CH: You've mentioned that "Safe Spaces" is a pastiche of John Cheever's "The Swimmer." What do you admire about that Cheever story? Can you talk through how "Safe Spaces" came about, and which directions you took Claire in as you worked on the story? What do you think is exciting for fiction writers attempting pastiche? 

BN: I admire many things about “The Swimmer”. One of them is that Cheever invents a remarkable generative constraint. His protagonist wakes up hungover at a friend’s house, having partied there late into the night, and decides to swim home, across his suburb, via his neighbors’ swimming pools, insofar as possible. He regards himself as popular in his suburb, and he’s confident that his neighbors won’t mind his sauntering onto their lawns and swimming in their pools. So the story is a series of episodes of his showing up at people’s houses and jumping into their pools, and the conversations that ensue. As long as he is pursuing that whimsical activity, he can remain in denial about the facts of his own life. In the pools, in the backyards, he experiences a sense of safety, belonging. Meanwhile, his life is not actually safe. He does not actually belong, or won’t for long. But he hides that from himself. I liked the idea of Claire leaping from safe space to safe space, whether to safe space was a library bathroom or a progressive political meeting or a frat.
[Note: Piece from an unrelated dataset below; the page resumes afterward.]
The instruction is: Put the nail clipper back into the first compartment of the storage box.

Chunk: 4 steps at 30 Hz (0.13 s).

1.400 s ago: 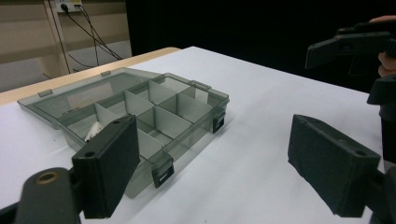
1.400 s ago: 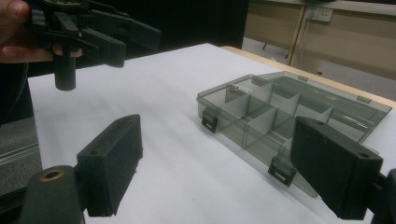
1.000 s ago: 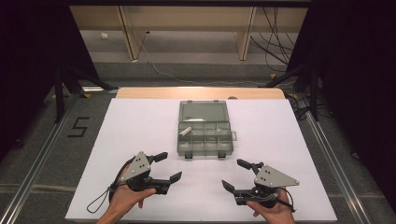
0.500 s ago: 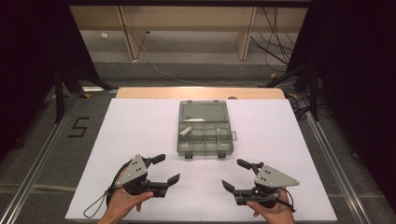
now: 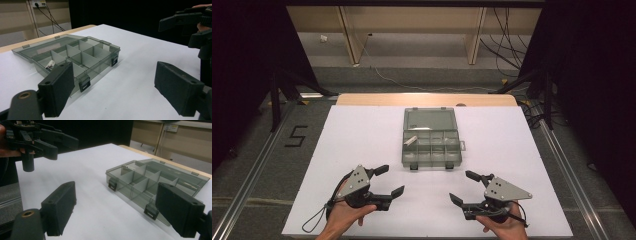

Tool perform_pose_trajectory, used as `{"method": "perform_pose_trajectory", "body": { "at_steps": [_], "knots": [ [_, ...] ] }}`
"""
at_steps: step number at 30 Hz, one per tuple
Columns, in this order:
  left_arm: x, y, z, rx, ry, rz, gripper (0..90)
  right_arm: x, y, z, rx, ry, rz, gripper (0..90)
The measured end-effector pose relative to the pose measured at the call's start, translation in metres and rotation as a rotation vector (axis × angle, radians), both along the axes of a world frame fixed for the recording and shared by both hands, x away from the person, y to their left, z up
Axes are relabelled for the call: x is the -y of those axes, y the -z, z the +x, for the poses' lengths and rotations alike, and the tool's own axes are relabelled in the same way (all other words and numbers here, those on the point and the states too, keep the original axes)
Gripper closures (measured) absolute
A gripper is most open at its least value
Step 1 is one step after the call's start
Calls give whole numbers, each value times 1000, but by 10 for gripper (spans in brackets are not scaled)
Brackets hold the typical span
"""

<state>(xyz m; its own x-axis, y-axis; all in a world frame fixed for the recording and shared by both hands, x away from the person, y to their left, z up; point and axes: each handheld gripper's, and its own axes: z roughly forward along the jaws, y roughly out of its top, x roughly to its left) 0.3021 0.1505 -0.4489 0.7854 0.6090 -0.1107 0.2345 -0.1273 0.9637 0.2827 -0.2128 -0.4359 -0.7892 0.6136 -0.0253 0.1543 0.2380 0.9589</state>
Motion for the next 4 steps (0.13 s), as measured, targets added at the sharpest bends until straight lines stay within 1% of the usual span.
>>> {"method": "perform_pose_trajectory", "body": {
  "at_steps": [4],
  "knots": [
    [-1,0,2,7,1,2,163,0,0,0,-3,-1,-4,180]
  ]
}}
A tangent: People seem to think I intended to end the collection on an up note by having Claire fall asleep on the floor of a frat house at the end. This was not intended as an up note. 

I think it’s exciting to attempt pastiche when you think you can use the device of an old story to say something new. For me, the concept of “safe space” was incredibly rich and interesting and the idea of someone jumping from safe space to safe space all while in the throes of a substance abuse problem intrigued me. 

CH: These stories have wonderfully detailed passages of speculation, such as Oprah's vision of all the fraternity brothers joining the same consulting firm after graduation, or the freshman in "Cassiopeia" worrying that the anarchists on campus are lonely. You seem to be drawn to adding these moments of speculation in all your stories. What attracts you to writing through speculation? 

BN: I think people are constantly telling themselves stories in order to make sense of the world around them also to comfort themselves and escape reality. In particular, people do this when they are lonely, isolated. What a breakthrough moment with another person can do is cut through all the speculative narratives you have used to comfort yourself and blind yourself. When you’re falling in love, or even just discovering a new friendship, sometimes, it’s like the other person takes your glasses, wipes them off, and hands them back to you, and suddenly you can see the world clearly, your delusions are temporarily cleared away. At least, that’s the good way to fall in love or make a new friend, I think. So showing someone indulging a lonely speculation sets them up for a clarifying encounter with another person, an encounter that will, if they are lucky, dispel some illusions, even if that moment of clarity is a painful one.

Caroline Henley is a writer and student at the Mountainview Low-Residency MFA program. She lives in Brooklyn with her cats, her husband, and her neighbor, Michelle Williams.